Editorial: Board of Education racks up another failure

Show me the money!” Cuba Gooding Jr. shouted in “Jerry Maguire.” Too bad the D.C. Board of Education didn’t do the same. A grand jury is now looking into allegations made by former employees that Brenda Belton, executive director of BOE’s Office of Charter Schools, passed out $307,000 of federal funds in no-bid contracts to companies run by her relatives and friends.

In Wednesday’s Examiner exclusive, reporters Bill Myers and Scott McCabe reported that Belton — whose officewas raided by FBI agents in May — is suspected of steering charter school funds to five companies with close ties to her. Three allegedly shared the same tax ID numbers and were not even registered as D.C. businesses, including Equal Access in Education, whose listed address proved to be a vacant Northwest row house once owned by Belton and now co-owned by her daughter.

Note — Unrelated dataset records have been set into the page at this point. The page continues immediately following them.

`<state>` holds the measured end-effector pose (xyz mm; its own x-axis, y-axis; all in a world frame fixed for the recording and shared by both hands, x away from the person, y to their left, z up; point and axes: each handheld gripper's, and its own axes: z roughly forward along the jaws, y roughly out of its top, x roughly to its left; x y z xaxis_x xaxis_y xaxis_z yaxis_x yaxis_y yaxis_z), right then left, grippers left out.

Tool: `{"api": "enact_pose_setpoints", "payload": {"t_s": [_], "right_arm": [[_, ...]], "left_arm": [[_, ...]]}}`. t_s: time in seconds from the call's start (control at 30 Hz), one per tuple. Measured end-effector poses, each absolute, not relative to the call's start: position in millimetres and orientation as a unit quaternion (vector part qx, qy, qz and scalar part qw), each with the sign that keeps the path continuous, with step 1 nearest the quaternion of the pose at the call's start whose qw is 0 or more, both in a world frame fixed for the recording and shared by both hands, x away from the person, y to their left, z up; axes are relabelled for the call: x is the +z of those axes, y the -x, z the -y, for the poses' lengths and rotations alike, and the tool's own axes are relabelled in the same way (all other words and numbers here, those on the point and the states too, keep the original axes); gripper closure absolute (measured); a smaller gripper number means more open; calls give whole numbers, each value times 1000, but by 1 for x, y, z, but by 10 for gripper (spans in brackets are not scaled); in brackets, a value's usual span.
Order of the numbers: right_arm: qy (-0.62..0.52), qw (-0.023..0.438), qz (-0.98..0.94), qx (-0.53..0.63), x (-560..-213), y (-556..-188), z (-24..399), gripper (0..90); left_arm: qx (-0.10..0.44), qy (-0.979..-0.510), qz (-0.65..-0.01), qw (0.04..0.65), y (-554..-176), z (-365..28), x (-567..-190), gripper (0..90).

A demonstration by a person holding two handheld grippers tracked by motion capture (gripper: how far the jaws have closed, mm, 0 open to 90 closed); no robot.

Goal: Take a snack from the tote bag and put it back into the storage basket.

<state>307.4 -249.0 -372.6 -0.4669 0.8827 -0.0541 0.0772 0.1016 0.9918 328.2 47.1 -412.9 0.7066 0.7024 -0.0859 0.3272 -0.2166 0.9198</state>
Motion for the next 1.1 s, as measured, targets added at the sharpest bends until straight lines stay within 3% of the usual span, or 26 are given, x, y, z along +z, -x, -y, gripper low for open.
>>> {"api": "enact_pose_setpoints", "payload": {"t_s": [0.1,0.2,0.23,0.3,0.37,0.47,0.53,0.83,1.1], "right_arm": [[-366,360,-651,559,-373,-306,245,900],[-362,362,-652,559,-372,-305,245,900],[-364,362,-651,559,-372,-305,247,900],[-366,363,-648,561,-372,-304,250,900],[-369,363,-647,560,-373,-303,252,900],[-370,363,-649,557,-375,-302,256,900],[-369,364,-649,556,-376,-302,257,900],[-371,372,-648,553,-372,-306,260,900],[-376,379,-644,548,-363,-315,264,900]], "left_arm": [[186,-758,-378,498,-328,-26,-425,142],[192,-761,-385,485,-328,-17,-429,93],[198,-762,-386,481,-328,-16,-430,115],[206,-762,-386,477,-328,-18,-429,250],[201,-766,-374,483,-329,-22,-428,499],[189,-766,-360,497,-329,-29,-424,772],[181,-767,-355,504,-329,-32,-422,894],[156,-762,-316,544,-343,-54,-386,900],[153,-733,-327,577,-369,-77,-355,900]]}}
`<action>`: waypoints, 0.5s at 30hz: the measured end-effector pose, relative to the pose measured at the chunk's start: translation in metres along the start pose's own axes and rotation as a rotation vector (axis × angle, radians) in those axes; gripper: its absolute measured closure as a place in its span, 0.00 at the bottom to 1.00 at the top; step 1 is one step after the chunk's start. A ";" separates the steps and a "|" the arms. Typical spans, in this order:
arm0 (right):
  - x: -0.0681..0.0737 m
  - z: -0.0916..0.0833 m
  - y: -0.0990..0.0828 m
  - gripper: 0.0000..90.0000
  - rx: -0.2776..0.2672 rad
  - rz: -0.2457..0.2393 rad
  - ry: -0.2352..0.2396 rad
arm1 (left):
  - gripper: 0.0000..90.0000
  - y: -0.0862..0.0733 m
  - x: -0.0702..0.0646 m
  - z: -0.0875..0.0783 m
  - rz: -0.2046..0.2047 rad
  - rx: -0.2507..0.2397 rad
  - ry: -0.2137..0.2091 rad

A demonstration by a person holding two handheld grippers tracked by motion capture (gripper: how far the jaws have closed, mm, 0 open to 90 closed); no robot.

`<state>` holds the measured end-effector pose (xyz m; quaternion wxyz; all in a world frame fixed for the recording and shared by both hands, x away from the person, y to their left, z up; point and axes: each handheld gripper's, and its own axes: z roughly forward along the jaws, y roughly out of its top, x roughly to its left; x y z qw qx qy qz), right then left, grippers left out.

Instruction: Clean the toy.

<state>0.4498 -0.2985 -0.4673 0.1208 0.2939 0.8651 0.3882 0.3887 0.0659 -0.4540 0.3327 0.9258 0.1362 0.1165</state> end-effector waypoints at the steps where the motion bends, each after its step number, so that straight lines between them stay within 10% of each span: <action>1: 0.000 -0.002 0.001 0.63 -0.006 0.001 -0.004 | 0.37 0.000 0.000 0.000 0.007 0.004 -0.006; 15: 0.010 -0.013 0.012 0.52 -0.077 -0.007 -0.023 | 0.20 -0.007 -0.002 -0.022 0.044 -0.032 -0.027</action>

When members of Congress passed the D.C. School Reform Act a decade ago, it designated two official charter school authorizers: the Board of Education and an independent Public Charter School Board. This was their first — but not last — mistake. They should have seen it coming.

A November 2005 Government Accountability Office report pointed out that the federal law “does not require the BOE Office of Charter Schools to obtain an annual financial statement audit,” although PCSB is required to do so. Another key difference: Bolton’s office “relied on the schools‚ annual financial statement audits for key information related to financial oversight, [and] has not developed a system to assign priority to schools whose audits identified ongoing problems.” PSCB, on the other hand, “targeted additional monitoring on schools that needed more oversight.”

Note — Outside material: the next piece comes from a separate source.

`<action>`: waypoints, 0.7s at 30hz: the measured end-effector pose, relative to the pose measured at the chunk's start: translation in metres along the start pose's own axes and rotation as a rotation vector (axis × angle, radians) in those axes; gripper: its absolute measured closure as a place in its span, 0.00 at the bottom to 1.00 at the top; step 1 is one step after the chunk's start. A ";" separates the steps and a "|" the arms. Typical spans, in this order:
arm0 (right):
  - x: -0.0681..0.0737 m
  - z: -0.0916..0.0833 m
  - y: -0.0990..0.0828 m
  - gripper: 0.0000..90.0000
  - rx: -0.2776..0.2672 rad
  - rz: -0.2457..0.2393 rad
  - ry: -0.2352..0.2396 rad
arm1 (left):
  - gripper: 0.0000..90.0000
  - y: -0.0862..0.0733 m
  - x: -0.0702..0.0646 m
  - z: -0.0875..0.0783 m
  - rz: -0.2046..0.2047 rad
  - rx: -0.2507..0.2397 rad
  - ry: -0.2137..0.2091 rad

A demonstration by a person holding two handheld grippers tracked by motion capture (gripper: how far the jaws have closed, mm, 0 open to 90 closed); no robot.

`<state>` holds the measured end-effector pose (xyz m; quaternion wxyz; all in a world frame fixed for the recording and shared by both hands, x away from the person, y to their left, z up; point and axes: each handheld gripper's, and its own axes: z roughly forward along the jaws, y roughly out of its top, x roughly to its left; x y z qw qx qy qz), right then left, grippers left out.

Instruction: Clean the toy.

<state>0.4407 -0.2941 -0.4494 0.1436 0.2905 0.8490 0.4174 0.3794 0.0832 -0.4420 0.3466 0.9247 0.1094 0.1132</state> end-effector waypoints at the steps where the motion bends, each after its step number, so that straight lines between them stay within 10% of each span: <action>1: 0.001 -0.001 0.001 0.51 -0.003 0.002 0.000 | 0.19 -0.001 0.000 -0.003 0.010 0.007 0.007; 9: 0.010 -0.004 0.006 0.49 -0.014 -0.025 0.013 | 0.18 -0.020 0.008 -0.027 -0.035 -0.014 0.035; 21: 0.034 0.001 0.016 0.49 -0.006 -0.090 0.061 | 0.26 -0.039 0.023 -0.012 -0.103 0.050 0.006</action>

Congress should never have allowed two different entities to oversee the city’s charter schools, much less let them operate under such totally different standards of accountability. Particularly when the city’s education establishment was openly hostile to the whole charter school concept from the get-go. If the Department of Education now considers D.C. at “high-risk” for misusing federal funds, this poorly crafted legislation is partly to blame.

The GAO report also noted that “when the BOE Office of Charter Schools gave its Board monitoring information on its charter schools, the Board … did not regularly review that information.” Not surprising for an incompetent school board that spends $12,565 per pupil — and still can’t provide city youngsters with a decent education.

“This office has never been audited,” BOE Vice President Carolyn Graham admitted in June. With nobody on the board looking over Belton’s shoulder for the past 10 years, it wouldn’t have been that difficult to misdirect funds just like all the money for books, sports equipment and school maintenance that has disappeared over the years, skimmed off by crooked employees — and leaving a generation of already disadvantaged District children permanently crippled by the shoddy education they received.

Charter schools were supposed to be at least a partial solution, but it’s clear that the school board has failed the city once again.